In terms of what they ought to do, here are five tips that our pollies could import from their Americans counterparts:

1. Take control of the message

When you build up a strong following on social and use it to speak to your constituency, you're no longer beholden to the news media to determine when you speak, what you talk about, or how it will be delivered. Donald Trump has 9 million Twitter followers; he doesn't need the endorsement of Fox News. But Malcolm Turnbull and Bill Shorten are still relying on the likes of Fairfax and the ABC to be their mouthpiece.

2. Be Snappy

Once upon a time, politicians tried to distil their entire campaign platform down to a short, memorable slogan. Usually they failed. But today, even the three to eight words of the traditional campaign slogan feel like a luxury. The new currency is the hashtag, which -- of necessity -- consists of only a few words. Bernie Sanders' #FeelTheBern has been the most successful hashtag of the US primaries, in some weeks being tweeted up to 75,000 times daily. #TurnbullTime anybody?

2. Be Agile

Hillary Clinton's campaign is reportedly spending US$1 million to find social media users who post unflattering messages about her and instantly rebut them with positive messages.
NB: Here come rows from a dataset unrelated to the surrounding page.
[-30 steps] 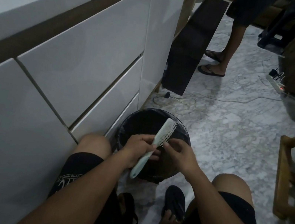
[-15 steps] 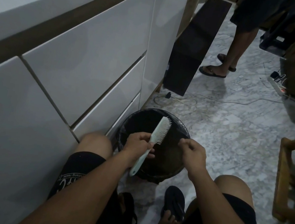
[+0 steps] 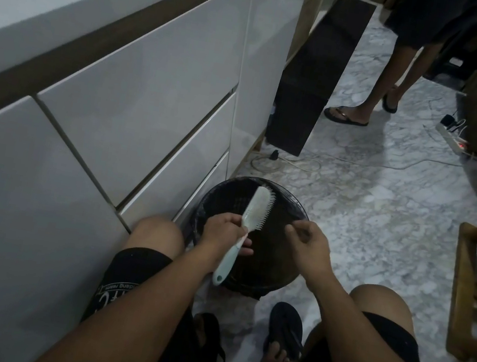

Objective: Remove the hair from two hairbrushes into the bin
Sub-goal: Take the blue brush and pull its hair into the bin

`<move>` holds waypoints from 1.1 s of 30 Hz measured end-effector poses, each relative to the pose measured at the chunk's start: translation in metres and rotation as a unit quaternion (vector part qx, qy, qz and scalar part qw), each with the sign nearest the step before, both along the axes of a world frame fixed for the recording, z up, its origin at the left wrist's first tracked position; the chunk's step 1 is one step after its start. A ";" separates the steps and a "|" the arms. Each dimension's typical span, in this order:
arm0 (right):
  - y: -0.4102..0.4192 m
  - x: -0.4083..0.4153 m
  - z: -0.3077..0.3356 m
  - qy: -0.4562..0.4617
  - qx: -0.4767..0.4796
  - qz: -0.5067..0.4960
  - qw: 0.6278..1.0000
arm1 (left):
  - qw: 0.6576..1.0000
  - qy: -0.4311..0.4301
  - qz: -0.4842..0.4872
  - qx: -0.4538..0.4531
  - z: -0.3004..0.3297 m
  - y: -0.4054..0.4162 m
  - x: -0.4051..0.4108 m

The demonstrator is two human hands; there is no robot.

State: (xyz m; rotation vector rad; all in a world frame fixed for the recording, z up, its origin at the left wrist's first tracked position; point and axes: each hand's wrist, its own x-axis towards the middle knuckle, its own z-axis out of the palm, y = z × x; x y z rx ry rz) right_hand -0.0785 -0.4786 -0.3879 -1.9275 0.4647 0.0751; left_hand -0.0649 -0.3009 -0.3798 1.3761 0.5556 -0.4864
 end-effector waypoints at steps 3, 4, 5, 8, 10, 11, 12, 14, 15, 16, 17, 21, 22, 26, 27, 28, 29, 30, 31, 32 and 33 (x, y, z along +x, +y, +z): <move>0.007 -0.003 0.004 0.028 0.117 0.094 0.988 | 0.998 -0.015 -0.065 0.002 0.005 -0.001 -0.004; 0.006 -0.003 0.006 0.050 0.166 0.109 0.979 | 0.996 -0.022 -0.087 0.005 0.006 -0.002 -0.005; 0.005 -0.002 0.009 0.079 0.218 0.111 0.966 | 0.994 -0.028 -0.107 0.006 0.007 -0.002 -0.007; 0.003 -0.002 0.019 0.147 0.280 0.098 0.944 | 0.990 -0.043 -0.131 0.004 0.009 -0.001 -0.009; 0.000 0.000 0.013 0.151 0.249 0.101 0.951 | 0.990 -0.049 -0.135 0.009 0.008 -0.001 -0.008; -0.001 0.001 0.010 0.145 0.220 0.106 0.959 | 0.989 -0.051 -0.139 0.015 0.008 -0.002 -0.008; -0.001 0.000 0.009 0.139 0.173 0.110 0.969 | 0.988 -0.055 -0.142 0.023 0.007 -0.002 -0.009; 0.000 -0.001 0.010 0.119 0.050 0.122 0.984 | 0.986 -0.061 -0.144 0.048 0.003 0.000 -0.008; 0.001 -0.001 0.010 0.103 0.022 0.122 0.987 | 0.986 -0.063 -0.143 0.061 0.001 0.000 -0.008; 0.002 -0.002 0.011 0.089 0.025 0.116 0.989 | 0.985 -0.065 -0.141 0.071 -0.002 0.001 -0.007; 0.002 -0.001 0.012 0.078 0.052 0.097 0.991 | 0.985 -0.067 -0.137 0.081 -0.004 0.002 -0.006; -0.007 0.006 0.014 0.070 0.208 -0.071 0.973 | 0.985 -0.065 -0.108 0.119 -0.009 0.004 -0.004; -0.010 0.008 0.017 0.070 0.239 -0.109 0.962 | 0.985 -0.064 -0.104 0.124 -0.009 0.004 -0.004; -0.019 0.011 0.017 0.039 0.269 -0.190 0.943 | 0.982 -0.062 -0.109 0.143 -0.012 0.004 -0.005; -0.018 0.010 0.014 0.036 0.236 -0.185 0.953 | 0.982 -0.063 -0.111 0.138 -0.012 0.003 -0.006; -0.017 0.009 0.010 0.035 0.196 -0.171 0.965 | 0.983 -0.064 -0.113 0.133 -0.013 0.003 -0.006; -0.014 0.009 0.007 0.034 0.163 -0.152 0.974 | 0.983 -0.066 -0.115 0.125 -0.012 0.002 -0.006; -0.012 0.008 0.004 0.034 0.140 -0.134 0.980 | 0.984 -0.067 -0.116 0.119 -0.011 0.002 -0.006; -0.010 0.007 0.002 0.037 0.129 -0.117 0.984 | 0.985 -0.068 -0.116 0.112 -0.010 0.002 -0.007; -0.008 0.006 0.001 0.044 0.125 -0.098 0.986 | 0.985 -0.069 -0.115 0.105 -0.010 0.002 -0.007; -0.006 0.006 0.000 0.052 0.126 -0.075 0.988 | 0.986 -0.071 -0.114 0.097 -0.009 0.001 -0.007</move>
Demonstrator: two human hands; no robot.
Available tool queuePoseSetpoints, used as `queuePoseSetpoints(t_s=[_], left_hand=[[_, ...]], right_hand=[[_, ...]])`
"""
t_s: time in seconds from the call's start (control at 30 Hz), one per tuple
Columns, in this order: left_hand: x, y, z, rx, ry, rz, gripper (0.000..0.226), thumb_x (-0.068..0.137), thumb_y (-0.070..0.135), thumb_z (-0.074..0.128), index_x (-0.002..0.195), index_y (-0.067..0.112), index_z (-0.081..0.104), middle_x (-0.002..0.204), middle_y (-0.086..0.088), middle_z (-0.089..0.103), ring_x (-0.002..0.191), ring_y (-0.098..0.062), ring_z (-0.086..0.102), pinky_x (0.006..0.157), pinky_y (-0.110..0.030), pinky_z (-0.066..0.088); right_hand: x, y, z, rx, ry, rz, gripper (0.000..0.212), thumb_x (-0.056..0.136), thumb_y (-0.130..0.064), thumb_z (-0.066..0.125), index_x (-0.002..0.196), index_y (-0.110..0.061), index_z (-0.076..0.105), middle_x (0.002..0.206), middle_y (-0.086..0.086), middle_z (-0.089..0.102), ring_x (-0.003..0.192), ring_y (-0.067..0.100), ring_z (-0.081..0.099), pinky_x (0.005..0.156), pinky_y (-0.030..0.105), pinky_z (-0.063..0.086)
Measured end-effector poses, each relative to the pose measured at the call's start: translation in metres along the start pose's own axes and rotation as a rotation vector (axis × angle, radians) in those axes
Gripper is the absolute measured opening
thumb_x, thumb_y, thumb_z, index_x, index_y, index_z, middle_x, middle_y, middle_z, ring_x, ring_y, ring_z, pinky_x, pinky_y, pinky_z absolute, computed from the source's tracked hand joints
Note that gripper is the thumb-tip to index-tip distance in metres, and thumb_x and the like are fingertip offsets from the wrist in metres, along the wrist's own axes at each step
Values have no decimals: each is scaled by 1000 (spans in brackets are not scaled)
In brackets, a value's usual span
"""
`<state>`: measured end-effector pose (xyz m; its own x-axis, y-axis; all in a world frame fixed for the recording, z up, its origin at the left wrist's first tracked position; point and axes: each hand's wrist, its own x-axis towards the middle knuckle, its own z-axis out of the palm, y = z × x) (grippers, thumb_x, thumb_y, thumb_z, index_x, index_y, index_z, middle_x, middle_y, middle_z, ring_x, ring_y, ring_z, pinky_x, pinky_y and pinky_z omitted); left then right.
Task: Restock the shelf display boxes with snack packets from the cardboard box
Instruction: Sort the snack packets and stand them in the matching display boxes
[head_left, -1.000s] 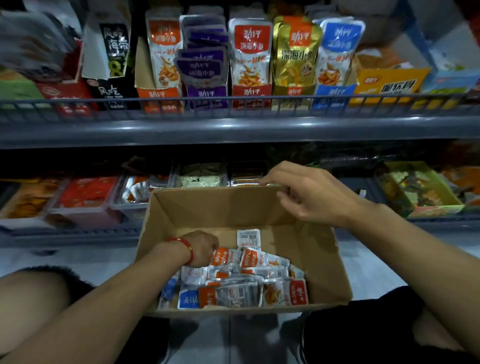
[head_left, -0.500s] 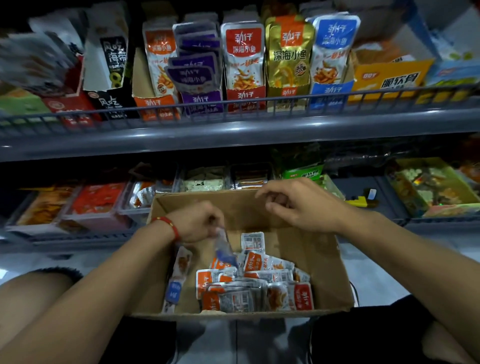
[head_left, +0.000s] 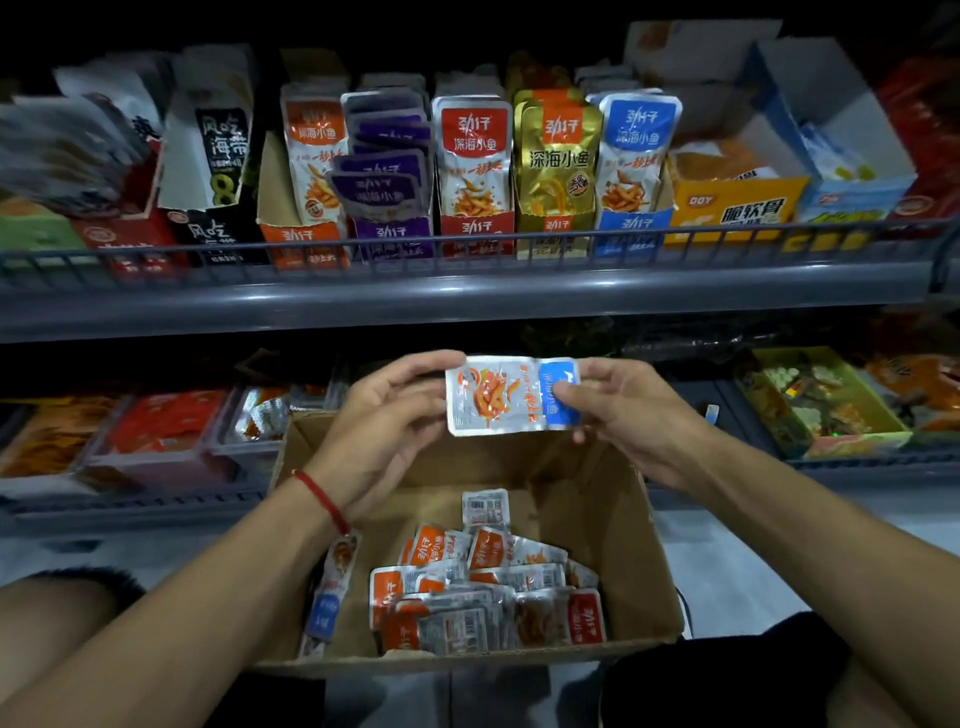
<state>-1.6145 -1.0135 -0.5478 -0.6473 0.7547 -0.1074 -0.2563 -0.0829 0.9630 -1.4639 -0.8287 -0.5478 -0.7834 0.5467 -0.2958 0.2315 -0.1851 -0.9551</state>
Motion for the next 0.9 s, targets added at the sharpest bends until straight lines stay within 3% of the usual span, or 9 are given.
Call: queuePoseSetpoints(t_s=[0.07, 0.17, 0.33, 0.43, 0.57, 0.73, 0.9], left_hand=[[1, -1, 4, -111, 10, -92, 36, 91, -3, 60, 126, 9, 61, 109, -22, 73, 99, -28, 72, 83, -38, 61], [2, -4, 9, -97, 61, -131, 32, 91, -1, 62, 123, 4, 62, 107, -20, 74, 98, -28, 73, 88, -40, 59], [0, -5, 11, -206, 46, -232, 25, 93, 6, 61, 118, 4, 66, 104, -15, 76, 87, -21, 75, 67, -29, 61], [0, -4, 14, -223, 71, -239, 25, 92, 8, 63, 117, 6, 66, 104, -13, 77, 87, -18, 75, 66, -26, 60], [-3, -4, 18, -176, 53, -245, 19, 92, 14, 65, 108, 5, 63, 107, -18, 75, 87, -21, 74, 70, -30, 61], [-8, -1, 16, -130, -59, -277, 26, 91, -5, 62, 116, 1, 59, 110, -21, 73, 98, -28, 73, 81, -40, 61], [-6, -1, 17, -127, -54, -208, 21, 89, -7, 62, 108, 1, 63, 101, -18, 74, 92, -24, 73, 83, -42, 61]], right_hand=[[-1, -5, -3, -98, 36, -45, 20, 96, -17, 68, 114, -8, 68, 98, 8, 79, 91, 21, 75, 66, 29, 55], [-3, -10, -4, -108, 55, -84, 20, 94, -21, 70, 111, -9, 70, 96, 7, 79, 96, 26, 75, 69, 29, 56], [-7, -13, -3, -9, 90, -124, 19, 95, -18, 68, 111, -7, 70, 96, 10, 79, 93, 23, 76, 60, 20, 56], [-8, -16, -4, -2, 111, -157, 22, 93, -18, 69, 112, -6, 70, 96, 10, 79, 91, 21, 77, 59, 20, 57], [-8, -18, -7, -25, 153, -194, 27, 91, -22, 71, 112, -5, 69, 97, 9, 79, 92, 22, 77, 64, 25, 58], [-6, -15, -11, -41, 186, -209, 24, 92, -19, 71, 111, -4, 70, 94, 10, 79, 90, 23, 77, 63, 24, 59], [-8, -16, -11, -6, 146, -185, 28, 93, -18, 69, 116, -2, 69, 100, 14, 78, 94, 25, 76, 65, 23, 60]])
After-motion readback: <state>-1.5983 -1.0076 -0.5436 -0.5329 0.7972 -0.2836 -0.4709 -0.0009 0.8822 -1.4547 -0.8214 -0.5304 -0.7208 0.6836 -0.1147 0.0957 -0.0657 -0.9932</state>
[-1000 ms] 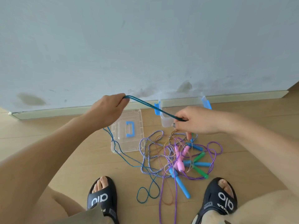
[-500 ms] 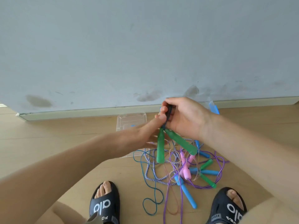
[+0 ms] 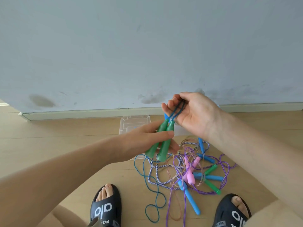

The agility lesson has been well-learned since the Romney campaign of 2012, which famously required 22 people to approve each tweet before it could be sent from @MittRomney. In 2016, Donald Trump's ability to shoot before aiming has gone gangbusters for him. Over here, Malcolm Turnbull uploads shots of himself taking public transport, and making stage-managed factory visits. Bill Shorten has fewer than 150,000 followers, and his feed is professional, but predictable. The lesson from Donald Trump: throw some red meat in there.

3. Use Influencers

Barack Obama's appearance on Zach Galafianakis' web series 'Between Two Ferns' showed his keen awareness of the power of influencers. Before that, Sarah Silverman starred in the famous 'Great Schlep' YouTube video which pushed for Jewish voters to back Obama. But this election has been more marked by negative celebrity endorsements, with musicians queuing up to 'ban' Donald Trump from using their music at his rallies. Hillary Clinton's selfie with Katy Perry (668,000 likes) is the high point so far. But with new research from Twitter and analytics firm Annalect showing that people now trust social media influencers almost as much as they do their friends, it's an avenue that our pollies should definitely explore. Word to the wise: Hugh Jackman has 6.4 million Twitter followers. Call him.

5. Don't Forget Twitter

Twitter is no longer the new platform on the block; both user growth and advertising revenue are slowing. But as a news driver, it's unequalled. In the US, it is Twitter which has consistently driven the conversation between the candidates and their supporters, and the candidates and their rivals -- not to mention the journalists -- more than any other medium, whether social or traditional. #UseIt.